All events generated in the Memfault SDK are stored and transmitted using a compressed format (CBOR). As they await to be sent, they are stored in the "event storage" core component. The size of each trace event requires ~50 bytes of storage. The exact size needed to store a single event can be determined with memfault_trace_event_compute_worst_case_storage_size(). On bootup, initialize trace event storage like this:

#include "memfault/core/debug_log.h"
#include "memfault/core/event_storage.h"
#include "memfault/core/trace_event.h"
// [...]
int main(void) {
// [... other initialization code ...]
// Budget storage for up to ~5 trace events (~50 bytes each):
static uint8_t s_event_storage[250];
const sMemfaultEventStorageImpl *evt_storage =
memfault_events_storage_boot(s_event_storage, sizeof(s_event_storage));
// Minimum storage we need to hold at least 1 trace event
const size_t bytes_needed = memfault_trace_event_compute_worst_case_storage_size();
if (bytes_needed > sizeof(s_event_storage)) {
MEMFAULT_LOG_ERROR("Storage must be at least %d for events but is %d",
(int)bytes_needed, sizeof(s_event_storage));
}
// Pass the storage to initialize the trace event module
memfault_trace_event_boot(evt_storage);
}

At this point data collection for trace events is fully implemented! Now we just need to publish the push the data to the Memfault cloud ...
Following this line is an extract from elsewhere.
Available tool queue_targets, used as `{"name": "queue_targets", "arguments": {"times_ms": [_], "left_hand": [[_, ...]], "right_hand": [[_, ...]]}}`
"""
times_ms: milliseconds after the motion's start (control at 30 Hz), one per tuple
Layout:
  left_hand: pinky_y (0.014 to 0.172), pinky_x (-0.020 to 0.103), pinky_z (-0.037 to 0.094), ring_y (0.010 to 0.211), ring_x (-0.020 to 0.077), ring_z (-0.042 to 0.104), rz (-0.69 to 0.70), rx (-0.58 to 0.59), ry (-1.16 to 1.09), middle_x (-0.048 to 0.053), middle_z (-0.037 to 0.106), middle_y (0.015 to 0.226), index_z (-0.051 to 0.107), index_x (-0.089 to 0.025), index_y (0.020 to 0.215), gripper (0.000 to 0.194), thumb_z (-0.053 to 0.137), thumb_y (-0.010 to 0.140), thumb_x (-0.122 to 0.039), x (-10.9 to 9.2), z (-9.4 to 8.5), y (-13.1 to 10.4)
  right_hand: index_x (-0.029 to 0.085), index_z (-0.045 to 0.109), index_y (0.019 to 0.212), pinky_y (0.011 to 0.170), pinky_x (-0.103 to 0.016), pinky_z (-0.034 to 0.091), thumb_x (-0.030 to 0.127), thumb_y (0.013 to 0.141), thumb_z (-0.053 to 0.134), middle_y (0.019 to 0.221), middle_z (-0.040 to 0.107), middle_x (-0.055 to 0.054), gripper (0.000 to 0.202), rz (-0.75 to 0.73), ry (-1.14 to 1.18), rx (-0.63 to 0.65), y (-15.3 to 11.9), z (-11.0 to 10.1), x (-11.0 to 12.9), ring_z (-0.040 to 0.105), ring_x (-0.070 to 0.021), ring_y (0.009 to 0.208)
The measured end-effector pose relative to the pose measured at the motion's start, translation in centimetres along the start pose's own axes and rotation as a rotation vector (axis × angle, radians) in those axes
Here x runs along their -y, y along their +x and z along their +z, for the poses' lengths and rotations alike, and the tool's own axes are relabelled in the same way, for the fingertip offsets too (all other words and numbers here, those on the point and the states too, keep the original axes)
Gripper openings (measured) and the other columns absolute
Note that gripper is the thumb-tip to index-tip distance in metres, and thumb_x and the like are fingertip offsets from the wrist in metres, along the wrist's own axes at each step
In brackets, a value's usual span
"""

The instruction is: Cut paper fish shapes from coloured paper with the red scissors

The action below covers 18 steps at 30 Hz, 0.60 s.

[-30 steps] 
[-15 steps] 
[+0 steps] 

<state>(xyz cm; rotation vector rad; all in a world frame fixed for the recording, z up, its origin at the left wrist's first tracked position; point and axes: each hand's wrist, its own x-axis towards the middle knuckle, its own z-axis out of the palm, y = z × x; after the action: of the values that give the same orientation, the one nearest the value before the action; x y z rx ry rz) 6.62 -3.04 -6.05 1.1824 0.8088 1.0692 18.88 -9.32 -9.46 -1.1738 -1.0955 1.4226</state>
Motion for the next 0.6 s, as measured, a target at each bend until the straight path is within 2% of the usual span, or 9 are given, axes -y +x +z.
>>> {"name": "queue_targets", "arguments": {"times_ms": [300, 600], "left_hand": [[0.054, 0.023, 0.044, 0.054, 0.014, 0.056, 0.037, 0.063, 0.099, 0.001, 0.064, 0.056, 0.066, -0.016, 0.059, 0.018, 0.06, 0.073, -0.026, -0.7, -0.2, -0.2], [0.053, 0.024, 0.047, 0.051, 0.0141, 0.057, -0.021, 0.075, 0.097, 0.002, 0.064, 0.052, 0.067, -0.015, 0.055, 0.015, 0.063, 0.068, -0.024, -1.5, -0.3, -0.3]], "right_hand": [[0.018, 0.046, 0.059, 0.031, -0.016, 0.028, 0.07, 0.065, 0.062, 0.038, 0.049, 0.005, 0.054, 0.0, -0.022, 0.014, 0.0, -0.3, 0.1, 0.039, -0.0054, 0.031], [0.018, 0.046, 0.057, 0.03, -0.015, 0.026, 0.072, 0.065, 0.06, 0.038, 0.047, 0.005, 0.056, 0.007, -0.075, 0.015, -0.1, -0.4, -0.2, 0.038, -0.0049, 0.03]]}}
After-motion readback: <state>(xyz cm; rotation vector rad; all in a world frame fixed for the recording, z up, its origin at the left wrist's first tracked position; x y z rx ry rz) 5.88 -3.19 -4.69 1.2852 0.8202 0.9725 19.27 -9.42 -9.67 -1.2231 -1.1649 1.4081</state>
5. Publish data to the Memfault cloud

Extensive details about how data from the Memfault SDK makes it to the cloud can be found here. In short, the Memfault SDK "chunks" up data that is collected and then it must be pushed to the Memfault cloud via the chunk REST endpoint

A typical integration looks like this:

#include "memfault/core/data_packetizer.h"
// [...]
bool try_send_memfault_data(void) {
// buffer to copy chunk data into
uint8_t buf[USER_CHUNK_SIZE];
size_t buf_len = sizeof(buf);
bool data_available = memfault_packetizer_get_chunk(buf, &buf_len);
if (!data_available ) {
return false; // no more data to send
}
// send payload collected to chunks/ endpoint
user_transport_send_chunk_data(buf, buf_len);
return true;
}
void send_memfault_data(void) {
// [... user specific logic deciding when & how much data to send
while (try_send_memfault_data()) { }
}

6. (Optional) Collecting Trace Events from Interrupts

It is also safe to use the MEMFAULT_TRACE_EVENT() macro from an interrupt. When called from an interrupt, the trace event info will just copy the collected info to a temporary storage region in RAM to minimize interrupt latency. The collected data can then be serialized to event storage by explicitly calling memfault_trace_event_try_flush_isr_event(). The data will also be flushed automatically anytime MEMFAULT_TRACE_EVENT() is called and the processor is not in an interrupt.